*EXERCISE*. Reproduce the data, keeping every word exactly as it is.
+ + +
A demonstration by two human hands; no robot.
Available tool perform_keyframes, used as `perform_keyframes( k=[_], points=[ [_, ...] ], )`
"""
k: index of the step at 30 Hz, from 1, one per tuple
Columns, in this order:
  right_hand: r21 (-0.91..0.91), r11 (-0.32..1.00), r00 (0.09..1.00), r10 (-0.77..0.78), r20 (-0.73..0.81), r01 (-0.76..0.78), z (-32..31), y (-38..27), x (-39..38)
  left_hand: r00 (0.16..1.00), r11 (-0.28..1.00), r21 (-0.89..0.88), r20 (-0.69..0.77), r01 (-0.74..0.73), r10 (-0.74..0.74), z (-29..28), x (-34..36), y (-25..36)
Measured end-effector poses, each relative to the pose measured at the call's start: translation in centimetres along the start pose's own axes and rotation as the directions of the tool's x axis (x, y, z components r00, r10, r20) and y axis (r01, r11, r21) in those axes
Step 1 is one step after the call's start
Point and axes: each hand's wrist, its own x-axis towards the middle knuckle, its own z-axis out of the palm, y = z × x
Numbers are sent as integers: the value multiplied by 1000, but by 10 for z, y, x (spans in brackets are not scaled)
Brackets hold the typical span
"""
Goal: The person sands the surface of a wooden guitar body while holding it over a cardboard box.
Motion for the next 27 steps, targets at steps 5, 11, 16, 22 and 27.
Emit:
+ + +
*COMPLETED EXERCISE*.
A demonstration by two human hands; no robot.
Available tool perform_keyframes, used as `perform_keyframes( k=[_], points=[ [_, ...] ], )`
"""
k: index of the step at 30 Hz, from 1, one per tuple
Columns, in this order:
  right_hand: r21 (-0.91..0.91), r11 (-0.32..1.00), r00 (0.09..1.00), r10 (-0.77..0.78), r20 (-0.73..0.81), r01 (-0.76..0.78), z (-32..31), y (-38..27), x (-39..38)
  left_hand: r00 (0.16..1.00), r11 (-0.28..1.00), r21 (-0.89..0.88), r20 (-0.69..0.77), r01 (-0.74..0.73), r10 (-0.74..0.74), z (-29..28), x (-34..36), y (-25..36)
Measured end-effector poses, each relative to the pose measured at the call's start: translation in centimetres along the start pose's own axes and rotation as the directions of the tool's x axis (x, y, z components r00, r10, r20) and y axis (r01, r11, r21) in those axes
Step 1 is one step after the call's start
Point and axes: each hand's wrist, its own x-axis towards the middle knuckle, its own z-axis out of the palm, y = z × x
Numbers are sent as integers: the value multiplied by 1000, but by 10 for z, y, x (spans in brackets are not scaled)
Brackets hold the typical span
"""
Goal: The person sands the surface of a wooden guitar body while holding it over a cardboard box.
Motion for the next 27 steps, targets at steps 5, 11, 16, 22 and 27.
Emit:

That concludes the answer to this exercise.